» **WHAT IS NEEDED**
Using the listing below, return every line that includes "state".
DATASET SECTION: Begin
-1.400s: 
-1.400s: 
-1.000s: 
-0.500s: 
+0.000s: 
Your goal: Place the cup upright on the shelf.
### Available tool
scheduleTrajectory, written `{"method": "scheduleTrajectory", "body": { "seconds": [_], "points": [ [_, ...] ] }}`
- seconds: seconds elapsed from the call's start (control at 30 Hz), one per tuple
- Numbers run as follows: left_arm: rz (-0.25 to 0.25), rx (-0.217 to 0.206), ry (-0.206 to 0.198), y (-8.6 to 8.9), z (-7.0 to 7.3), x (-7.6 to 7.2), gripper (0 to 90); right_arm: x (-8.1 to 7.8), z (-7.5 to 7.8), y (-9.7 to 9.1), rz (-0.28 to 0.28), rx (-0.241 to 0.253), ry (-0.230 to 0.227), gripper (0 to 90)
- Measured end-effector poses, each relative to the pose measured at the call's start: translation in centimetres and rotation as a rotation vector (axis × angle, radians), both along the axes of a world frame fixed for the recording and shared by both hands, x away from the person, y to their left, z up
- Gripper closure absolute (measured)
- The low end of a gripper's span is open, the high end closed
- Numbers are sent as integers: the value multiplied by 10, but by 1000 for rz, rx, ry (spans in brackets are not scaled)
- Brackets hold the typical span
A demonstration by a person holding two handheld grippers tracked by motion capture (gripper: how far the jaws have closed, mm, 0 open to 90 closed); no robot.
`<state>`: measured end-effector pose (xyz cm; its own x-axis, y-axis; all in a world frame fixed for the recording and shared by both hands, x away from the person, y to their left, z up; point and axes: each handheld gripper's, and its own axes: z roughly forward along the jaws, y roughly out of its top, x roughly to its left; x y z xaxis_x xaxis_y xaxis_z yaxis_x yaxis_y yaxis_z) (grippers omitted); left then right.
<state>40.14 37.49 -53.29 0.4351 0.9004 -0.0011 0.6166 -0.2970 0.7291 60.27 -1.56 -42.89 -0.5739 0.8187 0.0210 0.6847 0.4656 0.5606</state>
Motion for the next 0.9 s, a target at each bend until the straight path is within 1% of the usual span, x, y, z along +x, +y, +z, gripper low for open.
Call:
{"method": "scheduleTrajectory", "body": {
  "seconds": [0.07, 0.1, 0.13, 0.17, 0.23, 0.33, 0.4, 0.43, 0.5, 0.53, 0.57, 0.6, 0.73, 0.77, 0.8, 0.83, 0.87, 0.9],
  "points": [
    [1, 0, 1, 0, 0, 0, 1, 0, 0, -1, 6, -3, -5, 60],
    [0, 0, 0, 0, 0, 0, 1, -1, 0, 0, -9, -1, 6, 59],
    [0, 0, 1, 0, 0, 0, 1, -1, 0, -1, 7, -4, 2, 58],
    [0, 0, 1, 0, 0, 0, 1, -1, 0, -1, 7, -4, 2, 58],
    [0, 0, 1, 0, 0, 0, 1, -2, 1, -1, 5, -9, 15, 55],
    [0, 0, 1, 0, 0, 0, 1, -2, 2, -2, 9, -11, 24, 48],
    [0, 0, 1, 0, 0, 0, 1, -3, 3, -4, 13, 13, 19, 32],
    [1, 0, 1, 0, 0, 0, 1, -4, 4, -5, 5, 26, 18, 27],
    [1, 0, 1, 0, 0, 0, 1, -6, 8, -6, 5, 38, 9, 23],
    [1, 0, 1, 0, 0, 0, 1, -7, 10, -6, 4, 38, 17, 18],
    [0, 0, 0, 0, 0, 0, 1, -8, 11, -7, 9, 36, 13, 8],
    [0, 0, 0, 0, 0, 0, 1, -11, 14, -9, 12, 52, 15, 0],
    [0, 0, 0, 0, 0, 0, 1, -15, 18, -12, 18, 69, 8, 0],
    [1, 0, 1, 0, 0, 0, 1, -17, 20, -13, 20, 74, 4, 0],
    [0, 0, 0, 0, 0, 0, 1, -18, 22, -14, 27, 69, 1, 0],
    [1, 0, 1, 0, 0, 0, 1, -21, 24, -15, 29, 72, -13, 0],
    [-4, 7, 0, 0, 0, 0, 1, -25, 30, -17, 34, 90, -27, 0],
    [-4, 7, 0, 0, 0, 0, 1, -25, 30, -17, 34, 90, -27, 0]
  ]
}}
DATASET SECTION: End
» **OUTPUT**
`<state>`: measured end-effector pose (xyz cm; its own x-axis, y-axis; all in a world frame fixed for the recording and shared by both hands, x away from the person, y to their left, z up; point and axes: each handheld gripper's, and its own axes: z roughly forward along the jaws, y roughly out of its top, x roughly to its left; x y z xaxis_x xaxis_y xaxis_z yaxis_x yaxis_y yaxis_z) (grippers omitted); left then right.
<state>40.14 37.49 -53.29 0.4351 0.9004 -0.0011 0.6166 -0.2970 0.7291 60.27 -1.56 -42.89 -0.5739 0.8187 0.0210 0.6847 0.4656 0.5606</state>

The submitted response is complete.